Exercise details:
Tell how many lines in the records contain the word "text"; the number alone is the answer.

[Data to process Boundary: Start]

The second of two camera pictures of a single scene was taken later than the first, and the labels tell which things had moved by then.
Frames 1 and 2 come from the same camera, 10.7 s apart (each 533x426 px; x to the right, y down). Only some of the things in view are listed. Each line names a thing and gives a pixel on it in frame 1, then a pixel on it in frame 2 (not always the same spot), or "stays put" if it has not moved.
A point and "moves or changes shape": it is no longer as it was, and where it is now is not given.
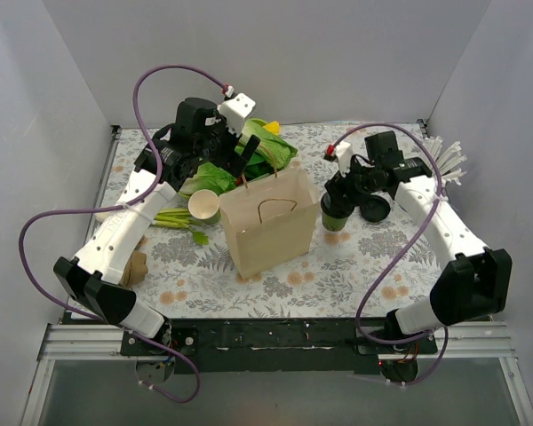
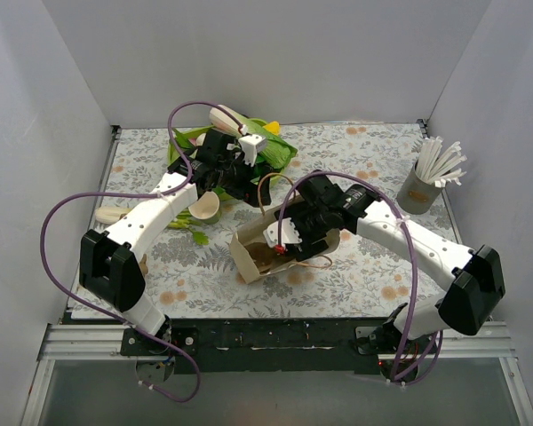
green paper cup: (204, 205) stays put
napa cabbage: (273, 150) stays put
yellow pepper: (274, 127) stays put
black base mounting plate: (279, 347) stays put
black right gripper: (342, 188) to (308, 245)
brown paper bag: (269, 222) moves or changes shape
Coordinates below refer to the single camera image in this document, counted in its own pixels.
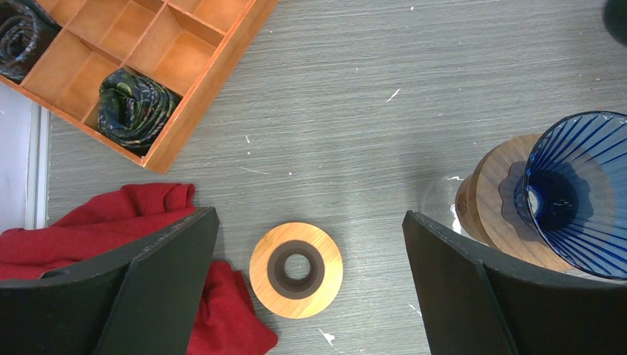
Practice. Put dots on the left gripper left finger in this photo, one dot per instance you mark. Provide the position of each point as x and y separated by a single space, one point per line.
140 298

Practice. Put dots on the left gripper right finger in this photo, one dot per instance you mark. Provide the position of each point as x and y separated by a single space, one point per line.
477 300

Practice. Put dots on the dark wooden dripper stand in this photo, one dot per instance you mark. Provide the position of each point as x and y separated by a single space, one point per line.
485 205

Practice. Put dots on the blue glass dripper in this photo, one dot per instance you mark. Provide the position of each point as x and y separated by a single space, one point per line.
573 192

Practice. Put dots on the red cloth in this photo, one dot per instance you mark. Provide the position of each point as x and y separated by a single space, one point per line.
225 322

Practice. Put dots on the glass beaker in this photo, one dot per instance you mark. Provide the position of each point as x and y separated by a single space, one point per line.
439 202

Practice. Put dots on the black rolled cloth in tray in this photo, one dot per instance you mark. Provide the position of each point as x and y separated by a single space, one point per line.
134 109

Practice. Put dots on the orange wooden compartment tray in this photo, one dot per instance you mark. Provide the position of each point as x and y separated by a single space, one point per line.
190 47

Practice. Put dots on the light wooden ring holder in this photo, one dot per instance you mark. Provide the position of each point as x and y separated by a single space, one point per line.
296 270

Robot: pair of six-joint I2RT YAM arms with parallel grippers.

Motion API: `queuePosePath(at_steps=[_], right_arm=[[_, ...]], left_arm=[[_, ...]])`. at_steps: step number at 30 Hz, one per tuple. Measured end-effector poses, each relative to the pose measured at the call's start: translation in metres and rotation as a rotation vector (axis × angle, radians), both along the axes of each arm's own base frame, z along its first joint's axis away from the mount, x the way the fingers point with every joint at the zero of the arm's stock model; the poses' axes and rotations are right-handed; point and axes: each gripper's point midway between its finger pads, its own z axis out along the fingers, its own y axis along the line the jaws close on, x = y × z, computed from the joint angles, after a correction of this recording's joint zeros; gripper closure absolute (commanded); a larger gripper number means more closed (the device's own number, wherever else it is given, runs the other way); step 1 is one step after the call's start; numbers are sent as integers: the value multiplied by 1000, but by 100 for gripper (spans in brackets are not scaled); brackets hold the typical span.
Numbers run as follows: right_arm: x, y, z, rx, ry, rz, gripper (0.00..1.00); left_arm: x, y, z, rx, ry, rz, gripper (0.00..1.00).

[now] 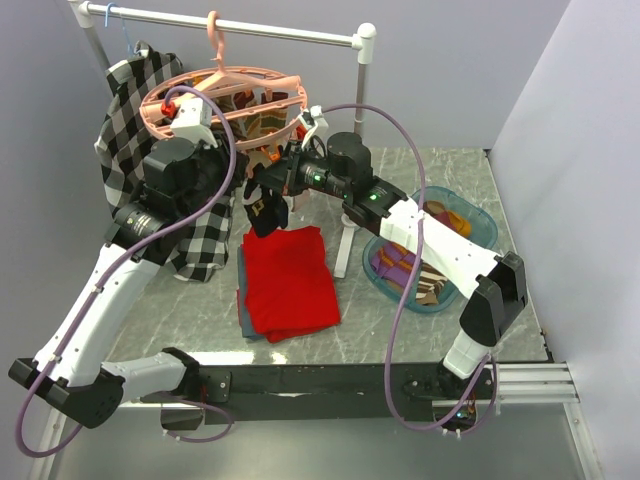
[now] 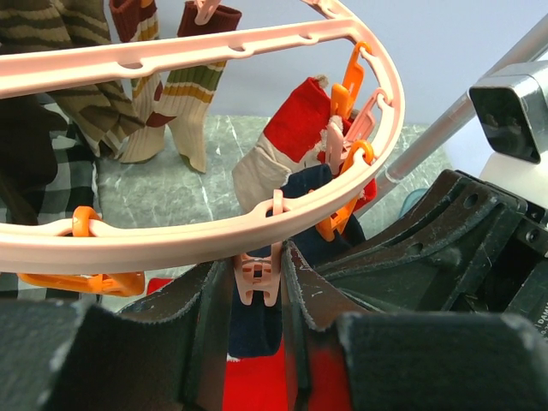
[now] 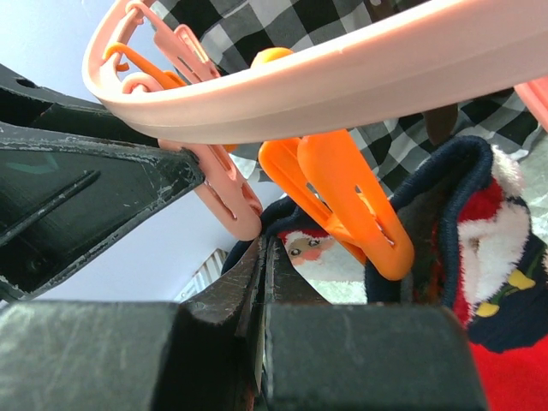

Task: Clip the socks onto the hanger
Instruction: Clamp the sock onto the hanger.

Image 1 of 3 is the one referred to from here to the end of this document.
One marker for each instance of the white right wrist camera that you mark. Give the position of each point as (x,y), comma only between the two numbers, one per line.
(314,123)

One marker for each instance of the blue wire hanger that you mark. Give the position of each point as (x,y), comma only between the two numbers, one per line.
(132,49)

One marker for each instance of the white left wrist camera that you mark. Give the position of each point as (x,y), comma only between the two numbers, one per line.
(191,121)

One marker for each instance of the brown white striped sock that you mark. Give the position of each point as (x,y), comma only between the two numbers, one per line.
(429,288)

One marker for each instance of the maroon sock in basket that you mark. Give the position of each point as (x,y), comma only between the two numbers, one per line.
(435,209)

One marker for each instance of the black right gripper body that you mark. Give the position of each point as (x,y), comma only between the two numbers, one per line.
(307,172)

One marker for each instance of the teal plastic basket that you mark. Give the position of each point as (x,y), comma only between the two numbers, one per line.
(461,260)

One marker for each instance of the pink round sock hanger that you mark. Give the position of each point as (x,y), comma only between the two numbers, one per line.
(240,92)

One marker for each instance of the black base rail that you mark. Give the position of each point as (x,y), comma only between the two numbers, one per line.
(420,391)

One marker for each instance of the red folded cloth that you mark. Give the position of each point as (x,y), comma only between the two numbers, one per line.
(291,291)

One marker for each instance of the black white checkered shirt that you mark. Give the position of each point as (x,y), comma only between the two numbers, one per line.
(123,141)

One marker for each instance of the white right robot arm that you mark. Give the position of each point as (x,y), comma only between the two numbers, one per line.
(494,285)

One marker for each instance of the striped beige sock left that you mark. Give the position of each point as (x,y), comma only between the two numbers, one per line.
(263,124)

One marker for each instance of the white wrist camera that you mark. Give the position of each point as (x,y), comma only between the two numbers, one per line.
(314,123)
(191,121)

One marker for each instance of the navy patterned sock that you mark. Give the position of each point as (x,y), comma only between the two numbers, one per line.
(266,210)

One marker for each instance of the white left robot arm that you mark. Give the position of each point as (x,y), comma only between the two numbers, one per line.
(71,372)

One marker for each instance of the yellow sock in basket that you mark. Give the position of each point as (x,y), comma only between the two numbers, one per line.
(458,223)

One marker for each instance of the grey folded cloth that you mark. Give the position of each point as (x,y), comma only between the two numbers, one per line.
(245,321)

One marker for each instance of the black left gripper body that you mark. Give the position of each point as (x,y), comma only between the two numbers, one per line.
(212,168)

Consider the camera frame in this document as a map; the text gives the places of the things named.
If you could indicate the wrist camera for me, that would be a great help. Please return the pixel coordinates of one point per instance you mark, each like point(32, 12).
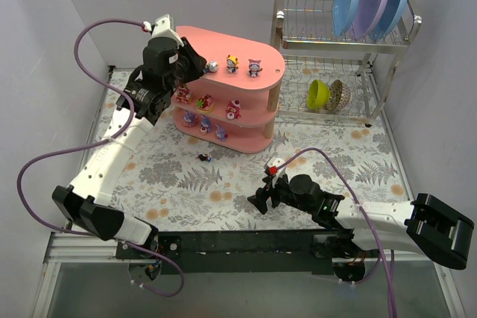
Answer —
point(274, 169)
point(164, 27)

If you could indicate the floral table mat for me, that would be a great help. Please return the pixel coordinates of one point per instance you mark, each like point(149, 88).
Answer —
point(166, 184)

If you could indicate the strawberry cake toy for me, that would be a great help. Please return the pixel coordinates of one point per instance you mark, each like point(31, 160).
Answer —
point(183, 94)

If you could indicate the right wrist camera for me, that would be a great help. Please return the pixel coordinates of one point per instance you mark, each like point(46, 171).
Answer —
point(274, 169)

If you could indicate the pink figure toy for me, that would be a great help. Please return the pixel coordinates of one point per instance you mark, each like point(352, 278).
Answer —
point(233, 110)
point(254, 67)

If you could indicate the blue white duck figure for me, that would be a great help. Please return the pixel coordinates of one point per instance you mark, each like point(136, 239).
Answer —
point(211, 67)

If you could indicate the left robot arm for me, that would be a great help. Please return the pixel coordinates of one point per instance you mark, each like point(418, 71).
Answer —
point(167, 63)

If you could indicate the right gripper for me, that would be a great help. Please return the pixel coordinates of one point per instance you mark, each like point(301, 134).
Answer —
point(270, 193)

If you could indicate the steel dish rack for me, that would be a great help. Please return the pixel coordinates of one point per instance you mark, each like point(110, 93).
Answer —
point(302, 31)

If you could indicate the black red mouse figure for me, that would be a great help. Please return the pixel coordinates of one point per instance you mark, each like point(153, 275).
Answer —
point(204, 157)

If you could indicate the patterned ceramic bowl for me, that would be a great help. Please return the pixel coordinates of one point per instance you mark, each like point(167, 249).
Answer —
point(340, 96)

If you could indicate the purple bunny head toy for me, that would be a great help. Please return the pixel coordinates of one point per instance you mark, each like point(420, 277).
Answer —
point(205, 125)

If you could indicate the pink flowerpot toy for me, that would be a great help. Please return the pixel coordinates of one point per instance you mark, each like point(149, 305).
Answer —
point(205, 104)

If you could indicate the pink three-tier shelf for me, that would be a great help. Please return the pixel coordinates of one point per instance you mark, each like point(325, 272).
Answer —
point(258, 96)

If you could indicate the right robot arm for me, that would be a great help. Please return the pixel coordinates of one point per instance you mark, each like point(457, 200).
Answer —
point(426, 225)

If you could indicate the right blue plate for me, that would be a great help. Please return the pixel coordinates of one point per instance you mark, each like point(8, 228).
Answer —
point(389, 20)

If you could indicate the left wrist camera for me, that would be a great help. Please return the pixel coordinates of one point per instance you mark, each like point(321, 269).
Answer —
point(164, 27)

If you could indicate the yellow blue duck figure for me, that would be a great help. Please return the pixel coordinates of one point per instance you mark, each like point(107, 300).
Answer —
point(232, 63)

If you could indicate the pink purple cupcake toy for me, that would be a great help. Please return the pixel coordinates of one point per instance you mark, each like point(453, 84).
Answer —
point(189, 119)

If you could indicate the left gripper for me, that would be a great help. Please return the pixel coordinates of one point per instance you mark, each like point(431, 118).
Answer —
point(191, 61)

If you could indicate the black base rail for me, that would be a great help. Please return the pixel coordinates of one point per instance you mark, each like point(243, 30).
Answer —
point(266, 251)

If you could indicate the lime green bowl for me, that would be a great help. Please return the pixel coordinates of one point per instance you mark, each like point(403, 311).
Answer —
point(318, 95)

[Data to process Boundary: End]
[Data to process Boundary: Start]

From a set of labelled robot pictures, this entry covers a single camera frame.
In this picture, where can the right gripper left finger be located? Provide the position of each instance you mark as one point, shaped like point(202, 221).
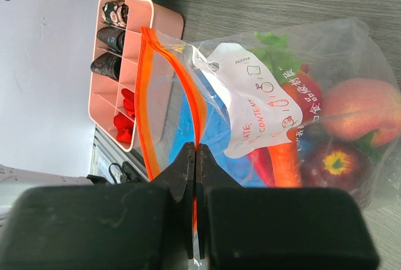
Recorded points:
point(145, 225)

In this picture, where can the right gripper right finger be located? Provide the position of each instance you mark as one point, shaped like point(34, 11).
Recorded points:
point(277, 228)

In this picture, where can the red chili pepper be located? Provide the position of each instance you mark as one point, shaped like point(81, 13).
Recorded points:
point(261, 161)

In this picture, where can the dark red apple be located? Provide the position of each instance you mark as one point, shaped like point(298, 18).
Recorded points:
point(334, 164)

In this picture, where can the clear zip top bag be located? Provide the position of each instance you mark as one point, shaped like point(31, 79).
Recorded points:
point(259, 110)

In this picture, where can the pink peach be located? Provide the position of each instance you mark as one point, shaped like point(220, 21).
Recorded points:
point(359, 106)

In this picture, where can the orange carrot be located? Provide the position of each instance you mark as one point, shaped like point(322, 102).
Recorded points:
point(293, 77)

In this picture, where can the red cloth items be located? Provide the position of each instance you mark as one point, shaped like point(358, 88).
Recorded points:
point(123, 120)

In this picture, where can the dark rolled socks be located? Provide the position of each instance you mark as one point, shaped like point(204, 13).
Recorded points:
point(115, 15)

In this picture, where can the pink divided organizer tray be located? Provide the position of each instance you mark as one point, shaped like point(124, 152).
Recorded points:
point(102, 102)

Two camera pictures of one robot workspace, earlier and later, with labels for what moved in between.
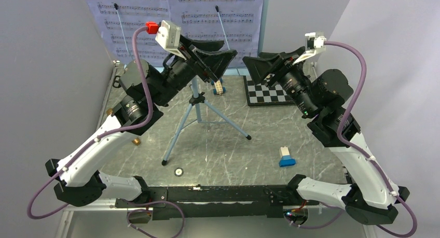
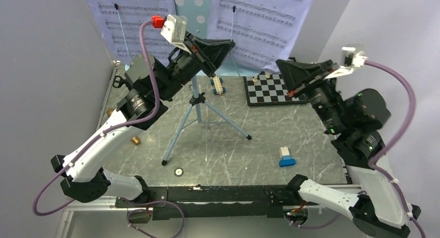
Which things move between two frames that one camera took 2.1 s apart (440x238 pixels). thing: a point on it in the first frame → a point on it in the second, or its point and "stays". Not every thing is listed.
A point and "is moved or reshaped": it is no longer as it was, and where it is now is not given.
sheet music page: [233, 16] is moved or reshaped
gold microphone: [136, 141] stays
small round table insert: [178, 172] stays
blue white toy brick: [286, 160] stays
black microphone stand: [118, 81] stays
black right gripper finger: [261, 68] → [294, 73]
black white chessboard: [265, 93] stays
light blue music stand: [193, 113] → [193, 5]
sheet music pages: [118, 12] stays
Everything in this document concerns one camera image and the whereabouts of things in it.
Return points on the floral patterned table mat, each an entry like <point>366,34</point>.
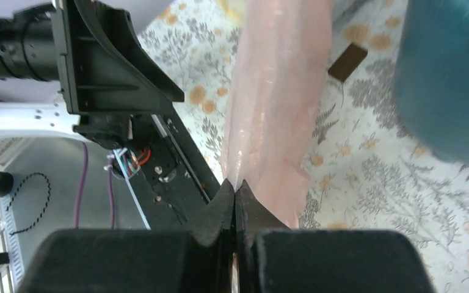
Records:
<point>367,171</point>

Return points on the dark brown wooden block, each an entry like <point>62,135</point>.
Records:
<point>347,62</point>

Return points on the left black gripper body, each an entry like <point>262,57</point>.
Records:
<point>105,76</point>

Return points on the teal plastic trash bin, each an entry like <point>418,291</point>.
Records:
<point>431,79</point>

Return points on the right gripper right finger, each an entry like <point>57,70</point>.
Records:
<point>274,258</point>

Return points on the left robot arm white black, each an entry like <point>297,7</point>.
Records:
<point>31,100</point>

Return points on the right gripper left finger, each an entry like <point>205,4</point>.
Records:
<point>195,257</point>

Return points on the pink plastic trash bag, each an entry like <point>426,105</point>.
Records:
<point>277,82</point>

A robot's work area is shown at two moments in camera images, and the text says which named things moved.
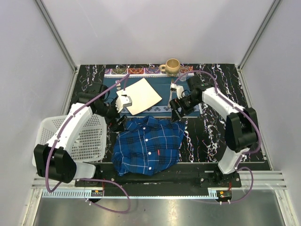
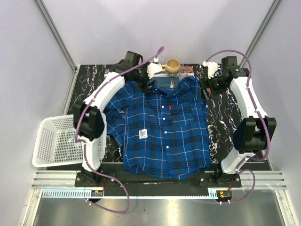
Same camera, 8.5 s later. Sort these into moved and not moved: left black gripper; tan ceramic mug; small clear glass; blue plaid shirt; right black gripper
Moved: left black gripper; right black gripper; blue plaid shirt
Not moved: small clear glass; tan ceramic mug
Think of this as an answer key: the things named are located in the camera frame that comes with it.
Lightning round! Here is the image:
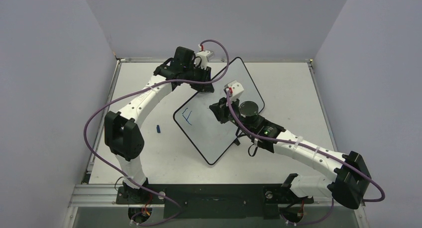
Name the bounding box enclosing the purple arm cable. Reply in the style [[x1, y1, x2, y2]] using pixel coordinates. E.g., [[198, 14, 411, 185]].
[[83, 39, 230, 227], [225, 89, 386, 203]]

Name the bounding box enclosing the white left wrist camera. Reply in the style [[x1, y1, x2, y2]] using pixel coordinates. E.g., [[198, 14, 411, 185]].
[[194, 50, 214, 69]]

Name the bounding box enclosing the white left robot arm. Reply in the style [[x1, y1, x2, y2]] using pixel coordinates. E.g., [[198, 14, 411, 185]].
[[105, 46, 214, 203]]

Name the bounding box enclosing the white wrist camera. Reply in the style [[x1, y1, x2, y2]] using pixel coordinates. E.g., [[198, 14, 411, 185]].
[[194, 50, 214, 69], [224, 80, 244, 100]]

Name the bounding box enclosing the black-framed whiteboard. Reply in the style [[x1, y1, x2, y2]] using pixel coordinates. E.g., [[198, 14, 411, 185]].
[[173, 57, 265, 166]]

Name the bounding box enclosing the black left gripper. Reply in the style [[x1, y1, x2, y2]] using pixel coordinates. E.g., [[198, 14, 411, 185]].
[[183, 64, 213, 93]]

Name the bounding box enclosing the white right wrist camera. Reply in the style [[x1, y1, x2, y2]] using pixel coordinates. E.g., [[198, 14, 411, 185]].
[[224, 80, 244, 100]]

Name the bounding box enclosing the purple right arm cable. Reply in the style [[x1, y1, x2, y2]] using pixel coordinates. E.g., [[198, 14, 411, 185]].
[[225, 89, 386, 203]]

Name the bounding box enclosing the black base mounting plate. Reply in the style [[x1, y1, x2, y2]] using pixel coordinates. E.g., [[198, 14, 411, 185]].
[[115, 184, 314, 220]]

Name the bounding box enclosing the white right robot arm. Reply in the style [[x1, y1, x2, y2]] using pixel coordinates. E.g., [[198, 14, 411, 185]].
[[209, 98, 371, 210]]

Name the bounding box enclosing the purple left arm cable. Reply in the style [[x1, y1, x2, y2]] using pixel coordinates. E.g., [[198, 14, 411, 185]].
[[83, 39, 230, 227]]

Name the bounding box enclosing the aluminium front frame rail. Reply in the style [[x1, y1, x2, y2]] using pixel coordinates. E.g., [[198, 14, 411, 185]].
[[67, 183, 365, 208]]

[Data to process Boundary: End]
[Data to process Boundary: Start]

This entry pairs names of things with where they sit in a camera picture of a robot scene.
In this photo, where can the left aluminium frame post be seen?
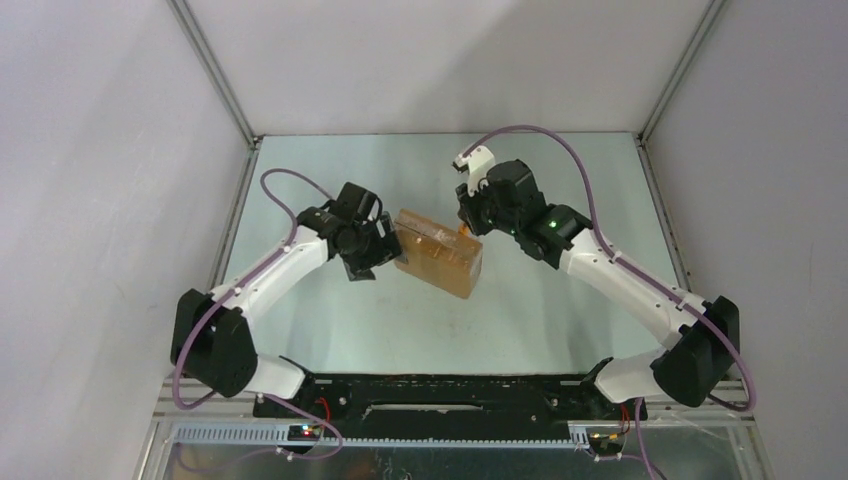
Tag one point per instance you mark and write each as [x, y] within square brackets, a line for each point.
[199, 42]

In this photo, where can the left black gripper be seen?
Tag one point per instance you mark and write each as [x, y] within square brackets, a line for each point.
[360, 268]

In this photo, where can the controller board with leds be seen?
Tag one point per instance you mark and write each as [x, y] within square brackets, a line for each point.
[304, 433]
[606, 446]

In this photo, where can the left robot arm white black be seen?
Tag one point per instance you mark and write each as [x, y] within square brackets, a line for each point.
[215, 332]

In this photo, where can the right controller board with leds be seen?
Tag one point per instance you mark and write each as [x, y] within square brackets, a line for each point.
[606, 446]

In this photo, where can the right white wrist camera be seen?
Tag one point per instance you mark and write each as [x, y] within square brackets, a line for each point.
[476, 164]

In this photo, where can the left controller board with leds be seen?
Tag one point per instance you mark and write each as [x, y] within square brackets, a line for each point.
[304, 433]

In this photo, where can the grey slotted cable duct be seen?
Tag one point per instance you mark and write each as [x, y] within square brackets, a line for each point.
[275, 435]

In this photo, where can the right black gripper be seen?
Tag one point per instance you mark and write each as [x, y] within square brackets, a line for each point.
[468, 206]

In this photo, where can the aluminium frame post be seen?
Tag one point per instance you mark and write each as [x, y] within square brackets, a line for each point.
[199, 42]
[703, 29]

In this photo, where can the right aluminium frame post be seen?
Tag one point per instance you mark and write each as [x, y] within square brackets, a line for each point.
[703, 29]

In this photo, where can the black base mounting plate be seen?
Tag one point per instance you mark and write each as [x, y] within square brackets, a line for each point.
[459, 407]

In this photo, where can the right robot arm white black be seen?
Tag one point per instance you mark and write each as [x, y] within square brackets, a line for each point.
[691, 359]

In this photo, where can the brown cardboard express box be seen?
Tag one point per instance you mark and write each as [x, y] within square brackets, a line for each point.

[Data to process Boundary: End]

Task output:
2